A Google a Apple sempre afiançaram que a sua plataforma para desenvolvimento de aplicações móveis de rastreamento de contactos era segura, os dados seriam anonimizados e assim se mantinham privados. Um ano após o lançamento da plataforma usada em Portugal pela Stayaway Covid, investigadores descobriram que as empresas estavam erradas e não foram apenas as entidades de saúde públicas a ter acesso aos dados clínicos.

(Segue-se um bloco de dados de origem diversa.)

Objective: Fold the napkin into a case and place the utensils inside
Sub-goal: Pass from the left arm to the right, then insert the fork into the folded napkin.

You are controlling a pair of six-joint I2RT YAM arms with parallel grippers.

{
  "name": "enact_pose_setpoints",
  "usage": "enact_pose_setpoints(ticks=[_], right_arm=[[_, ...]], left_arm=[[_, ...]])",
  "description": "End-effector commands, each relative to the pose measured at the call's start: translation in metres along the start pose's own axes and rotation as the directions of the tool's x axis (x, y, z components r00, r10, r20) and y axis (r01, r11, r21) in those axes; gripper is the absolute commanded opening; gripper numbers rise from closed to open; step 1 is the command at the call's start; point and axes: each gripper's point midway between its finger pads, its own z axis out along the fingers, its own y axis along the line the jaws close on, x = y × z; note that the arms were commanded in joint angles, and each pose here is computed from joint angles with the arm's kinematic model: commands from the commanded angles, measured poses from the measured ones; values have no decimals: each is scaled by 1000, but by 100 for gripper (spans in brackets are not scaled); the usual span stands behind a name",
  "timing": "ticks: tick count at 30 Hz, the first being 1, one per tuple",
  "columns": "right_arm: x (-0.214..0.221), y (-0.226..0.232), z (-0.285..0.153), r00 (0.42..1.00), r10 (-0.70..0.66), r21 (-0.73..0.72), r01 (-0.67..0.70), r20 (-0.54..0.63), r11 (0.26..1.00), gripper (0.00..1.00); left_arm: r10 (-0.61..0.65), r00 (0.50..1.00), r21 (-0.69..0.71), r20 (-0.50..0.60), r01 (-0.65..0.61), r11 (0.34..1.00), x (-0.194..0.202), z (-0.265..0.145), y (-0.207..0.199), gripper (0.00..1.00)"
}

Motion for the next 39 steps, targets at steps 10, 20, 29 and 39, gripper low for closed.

Centenas de apps pré-instaladas nos smartphones com o sistema operativo Android, da Google, podem aceder a esses dados, descobriu a AppCensus. Esta empresa de análise de privacidade alertou por várias vezes a Google para o problema desde 19 de Fevereiro mas a situação não foi alterada. O iPhone não é afectado por esta falha. [Em Março, foi conhecido como o Android envia 20 vezes mais dados para a Google do que o iPhone para a Apple.]
Questionado pela revista The Markup, um porta-voz da Google, José Castañeda, disse que “o lançamento desta actualização para dispositivos Android começou há várias semanas e será concluído nos próximos dias”.
Para Joel Reardon, co-fundador da AppCensus, “o problema é que centenas de apps pré-instaladas como o browser Samsung e o MotoCare da Motorola em dispositivos Android têm acesso a informações potencialmente confidenciais que as aplicações de rastreamento de contactos armazenam nos registos do sistema – um subproduto de como as apps pré-instaladas recebem informação sobre analítica do utilizador e relatórios de falhas”. E “mais de 400 apps pré-instaladas em dispositivos da Samsung, Motorola, Huawei e outras fabricantes têm permissão para ler esses registos”.
No blogue da empresa, Reardon escreve que “em última análise, sentimos que tornar isto público não está a colocar ainda mais os consumidores em risco e, esperamos que levará a uma solução, responsabilidade e melhores protecções de privacidade para os consumidores. Para ser absolutamente claro: este é um problema solucionável na implementação e não deve ser usado por charlatães e oportunistas para minar ainda mais os esforços de saúde pública”.
Segundo o El País, o European Data Protection Supervisor (EDPS) afirmou que “após analisar as informações da AppCensus, concluímos que se trata de uma vulnerabilidade que expõe dados especialmente protegidos como a saúde e afecta, apenas na União Europeia, milhões de pessoas. O EDPS contribuirá para as acções que sejam decididas no âmbito do Comité Europeu para a Protecção de Dados, mas não tenciona dar início a uma investigação porque só tem competência sobre o tratamento realizado pelas instituições europeias ou por terceiros em seu nome e nenhuma instituição europeia está a tratar os dados pessoais obtidos a partir das aplicações de rastreamento”.
Em Portugal, a Stayaway Covid foi lançada em Setembro de 2020 com várias críticas, nomeadamente da CNPD. Desde então, teve 3,1 milhões de downloads, dos quais “apenas um terço está activo e contacta directamente com os servidores”, disse o coordenador do projecto no INESC TEC, Rui Oliveira, à TSF.
“Em quase oito meses de funcionamento da aplicação, os médicos geraram apenas 14.790 códigos e só 3.136 (17,6%) destes códigos foram inseridos pelos utilizadores nos seus dispositivos móveis”, contabiliza a rádio. “Não havendo pessoas infectadas a colocar a informação no sistema, ter a aplicação no telemóvel é inútil”, referiu.